** Exercise directions **
Say how many lines of the listing below hold the word "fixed". Give only that number.

** Dataset extract **
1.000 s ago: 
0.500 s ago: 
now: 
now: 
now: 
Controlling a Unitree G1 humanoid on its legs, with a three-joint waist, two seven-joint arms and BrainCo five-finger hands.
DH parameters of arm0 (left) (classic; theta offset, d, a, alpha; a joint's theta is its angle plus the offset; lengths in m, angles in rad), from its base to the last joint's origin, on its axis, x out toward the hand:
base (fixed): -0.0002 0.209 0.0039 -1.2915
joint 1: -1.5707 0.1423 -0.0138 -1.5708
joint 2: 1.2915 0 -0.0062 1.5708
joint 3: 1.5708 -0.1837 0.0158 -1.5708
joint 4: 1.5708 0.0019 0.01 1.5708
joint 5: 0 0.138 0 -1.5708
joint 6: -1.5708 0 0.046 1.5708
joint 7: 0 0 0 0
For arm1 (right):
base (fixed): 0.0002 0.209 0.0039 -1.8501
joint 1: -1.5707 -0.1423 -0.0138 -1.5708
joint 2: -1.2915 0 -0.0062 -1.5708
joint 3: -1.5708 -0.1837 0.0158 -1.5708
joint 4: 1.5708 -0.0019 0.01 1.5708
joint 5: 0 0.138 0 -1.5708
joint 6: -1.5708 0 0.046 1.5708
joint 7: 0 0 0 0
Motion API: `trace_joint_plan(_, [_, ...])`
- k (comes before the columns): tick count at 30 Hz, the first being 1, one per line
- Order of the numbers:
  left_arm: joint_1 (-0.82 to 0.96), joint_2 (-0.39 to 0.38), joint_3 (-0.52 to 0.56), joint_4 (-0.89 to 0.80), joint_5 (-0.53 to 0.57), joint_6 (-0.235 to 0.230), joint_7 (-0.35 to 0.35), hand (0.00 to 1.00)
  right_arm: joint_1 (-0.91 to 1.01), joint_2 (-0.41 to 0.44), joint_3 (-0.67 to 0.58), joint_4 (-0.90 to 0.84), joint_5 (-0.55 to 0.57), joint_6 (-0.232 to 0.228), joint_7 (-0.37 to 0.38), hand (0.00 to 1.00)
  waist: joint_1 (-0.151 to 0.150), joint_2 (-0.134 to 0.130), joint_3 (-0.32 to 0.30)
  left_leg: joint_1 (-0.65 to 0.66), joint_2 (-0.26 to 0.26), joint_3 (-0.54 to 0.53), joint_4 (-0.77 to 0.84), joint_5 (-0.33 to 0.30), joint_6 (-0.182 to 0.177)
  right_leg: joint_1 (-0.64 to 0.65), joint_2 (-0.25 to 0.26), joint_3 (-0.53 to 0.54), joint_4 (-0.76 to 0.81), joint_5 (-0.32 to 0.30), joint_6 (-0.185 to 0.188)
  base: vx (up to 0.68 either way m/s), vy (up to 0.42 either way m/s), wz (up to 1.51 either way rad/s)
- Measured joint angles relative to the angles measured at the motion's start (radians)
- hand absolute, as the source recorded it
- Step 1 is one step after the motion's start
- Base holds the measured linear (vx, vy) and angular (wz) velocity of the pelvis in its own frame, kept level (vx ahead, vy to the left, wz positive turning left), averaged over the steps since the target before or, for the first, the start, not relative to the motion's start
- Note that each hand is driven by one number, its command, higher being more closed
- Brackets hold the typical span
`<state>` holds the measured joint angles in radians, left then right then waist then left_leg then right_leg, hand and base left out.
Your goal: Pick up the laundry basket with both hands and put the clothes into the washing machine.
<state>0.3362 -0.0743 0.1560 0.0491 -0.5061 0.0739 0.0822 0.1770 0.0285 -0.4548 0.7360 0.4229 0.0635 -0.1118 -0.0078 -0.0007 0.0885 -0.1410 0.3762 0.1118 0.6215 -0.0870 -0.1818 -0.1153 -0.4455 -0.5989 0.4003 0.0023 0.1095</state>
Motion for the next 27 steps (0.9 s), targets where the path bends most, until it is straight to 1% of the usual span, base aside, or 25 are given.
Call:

** Solution to this exercise **
2